* EXERCISE DIRECTIONS: The copy must match the data word for word and contain no pictures.

((

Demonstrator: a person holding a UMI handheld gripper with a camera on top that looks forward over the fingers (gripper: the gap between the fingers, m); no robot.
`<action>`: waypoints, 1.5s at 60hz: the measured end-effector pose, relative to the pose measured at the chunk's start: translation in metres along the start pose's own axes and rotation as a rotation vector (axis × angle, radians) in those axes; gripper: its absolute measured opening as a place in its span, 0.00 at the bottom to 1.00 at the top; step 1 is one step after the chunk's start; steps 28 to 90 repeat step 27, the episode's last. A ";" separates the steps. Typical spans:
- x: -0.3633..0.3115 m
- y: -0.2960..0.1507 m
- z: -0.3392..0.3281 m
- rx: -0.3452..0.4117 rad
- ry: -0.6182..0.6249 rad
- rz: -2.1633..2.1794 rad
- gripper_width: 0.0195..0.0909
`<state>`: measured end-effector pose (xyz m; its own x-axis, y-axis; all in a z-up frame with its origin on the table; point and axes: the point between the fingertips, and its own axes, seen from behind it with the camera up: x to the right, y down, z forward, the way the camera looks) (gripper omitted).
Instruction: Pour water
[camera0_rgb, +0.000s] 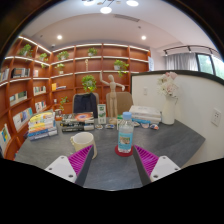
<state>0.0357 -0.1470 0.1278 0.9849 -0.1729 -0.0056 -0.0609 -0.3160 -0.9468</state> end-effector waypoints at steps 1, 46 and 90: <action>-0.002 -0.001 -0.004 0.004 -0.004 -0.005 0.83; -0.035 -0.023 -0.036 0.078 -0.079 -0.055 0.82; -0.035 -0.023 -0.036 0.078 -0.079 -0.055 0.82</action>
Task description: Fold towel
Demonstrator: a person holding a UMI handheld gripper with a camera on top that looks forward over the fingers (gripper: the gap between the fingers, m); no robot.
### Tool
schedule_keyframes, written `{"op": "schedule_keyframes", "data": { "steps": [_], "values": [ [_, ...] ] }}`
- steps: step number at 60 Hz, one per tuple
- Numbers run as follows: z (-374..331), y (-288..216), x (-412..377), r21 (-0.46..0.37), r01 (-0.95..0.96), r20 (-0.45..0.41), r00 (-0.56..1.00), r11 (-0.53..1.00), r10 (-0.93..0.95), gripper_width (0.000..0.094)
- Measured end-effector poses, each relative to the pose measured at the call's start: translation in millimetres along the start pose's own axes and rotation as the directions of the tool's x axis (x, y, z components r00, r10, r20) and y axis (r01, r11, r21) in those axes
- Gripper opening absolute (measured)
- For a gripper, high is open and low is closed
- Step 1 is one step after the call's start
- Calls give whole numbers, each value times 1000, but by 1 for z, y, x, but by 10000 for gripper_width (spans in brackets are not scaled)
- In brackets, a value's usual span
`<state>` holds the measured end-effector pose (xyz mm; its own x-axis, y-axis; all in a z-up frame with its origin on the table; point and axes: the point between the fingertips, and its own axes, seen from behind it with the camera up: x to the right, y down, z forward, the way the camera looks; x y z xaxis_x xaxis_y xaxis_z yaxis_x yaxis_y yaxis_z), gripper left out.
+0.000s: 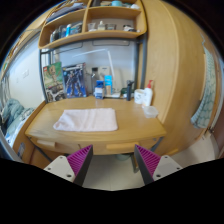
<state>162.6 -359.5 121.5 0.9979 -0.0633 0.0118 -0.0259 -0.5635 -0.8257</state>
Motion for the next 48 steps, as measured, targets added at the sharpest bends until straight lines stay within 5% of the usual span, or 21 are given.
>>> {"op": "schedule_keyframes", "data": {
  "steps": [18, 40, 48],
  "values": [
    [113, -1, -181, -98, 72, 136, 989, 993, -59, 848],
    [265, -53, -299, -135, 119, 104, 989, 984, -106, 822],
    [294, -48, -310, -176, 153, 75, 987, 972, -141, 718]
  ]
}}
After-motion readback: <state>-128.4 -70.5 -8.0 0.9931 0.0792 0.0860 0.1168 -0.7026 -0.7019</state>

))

* EXERCISE OUTPUT:
Demonstrator: a person holding a UMI handheld gripper with a camera on top that looks forward over the fingers (gripper: the gap between the fingers, m); no robot.
`<action>`: waypoints, 1.5s at 60hz: the measured end-effector pose, relative to the pose measured at the chunk's start: translation in metres along the start pose's own axes and rotation as a rotation vector (axis × angle, radians) in those axes; gripper: its absolute measured opening as a place in its span, 0.00 at the bottom to 1.00 at the top; step 1 is one step after the chunk's start; steps 28 to 90 repeat step 27, the episode's last. A ";" separates the steps. Typical spans:
- x: -0.3633..0.3115 m
- y: -0.2960..0.1507 m
- z: -0.3392..0.3281 m
- rx: -0.3452..0.4117 rad
- ry: -0.6182..0.6249 rad
- rz: -2.1633..2.1794 rad
- gripper_width: 0.0195..0.0909
`<state>`: measured end-effector pose (xyz m; its own x-axis, y-axis; all in a z-up frame with its origin on the table; point and axes: the point between the fingertips, and its own axes, seen from behind it with the camera up: x to the right, y down, z forward, the way the camera looks) (gripper omitted).
Instruction: Pour water
[camera0_rgb, +0.000s] 
<state>0.0357 -0.1470 0.1278 0.9849 -0.1729 -0.0056 -0.0609 -0.3160 -0.9468</state> end-effector waypoints at steps 1, 46 and 90: <action>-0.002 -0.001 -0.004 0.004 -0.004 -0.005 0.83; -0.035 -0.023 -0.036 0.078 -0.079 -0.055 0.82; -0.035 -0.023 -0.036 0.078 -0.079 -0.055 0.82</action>
Task description: Fold towel
Demonstrator: a person holding a UMI handheld gripper with a camera on top that looks forward over the fingers (gripper: the gap between the fingers, m); no robot.
### Tool
schedule_keyframes, written `{"op": "schedule_keyframes", "data": { "steps": [_], "values": [ [_, ...] ] }}`
- steps: step number at 60 Hz, one per tuple
- Numbers run as follows: z (-374..331), y (-288..216), x (-412..377), r21 (-0.46..0.37), r01 (-0.95..0.96), r20 (-0.45..0.41), r00 (-0.56..1.00), r11 (-0.53..1.00), r10 (-0.93..0.95), gripper_width (0.000..0.094)
- Measured end-effector poses, each relative to the pose measured at the call's start: translation in millimetres along the start pose's own axes and rotation as the directions of the tool's x axis (x, y, z components r00, r10, r20) and y axis (r01, r11, r21) in those axes
- Gripper opening absolute (measured)
- For a gripper, high is open and low is closed
- Step 1 is one step after the call's start
- Calls give whole numbers, each value times 1000, but by 1 for z, y, x, but by 10000 for gripper_width (spans in brackets are not scaled)
- In brackets, a value's usual span
`<state>` holds the measured end-effector pose (xyz mm; its own x-axis, y-axis; all in a z-up frame with its origin on the table; point and axes: the point between the fingertips, and its own axes, seen from behind it with the camera up: x to the right, y down, z forward, the way the camera looks; x y z xaxis_x xaxis_y xaxis_z yaxis_x yaxis_y yaxis_z), gripper left out.
+0.000s: 
<state>162.6 -359.5 121.5 0.9979 -0.0633 0.0118 -0.0259 -0.5635 -0.8257</state>
Motion for the next 48 steps, as measured, targets added at the sharpest bends until straight lines stay within 5% of the usual span, or 21 are given.
>>> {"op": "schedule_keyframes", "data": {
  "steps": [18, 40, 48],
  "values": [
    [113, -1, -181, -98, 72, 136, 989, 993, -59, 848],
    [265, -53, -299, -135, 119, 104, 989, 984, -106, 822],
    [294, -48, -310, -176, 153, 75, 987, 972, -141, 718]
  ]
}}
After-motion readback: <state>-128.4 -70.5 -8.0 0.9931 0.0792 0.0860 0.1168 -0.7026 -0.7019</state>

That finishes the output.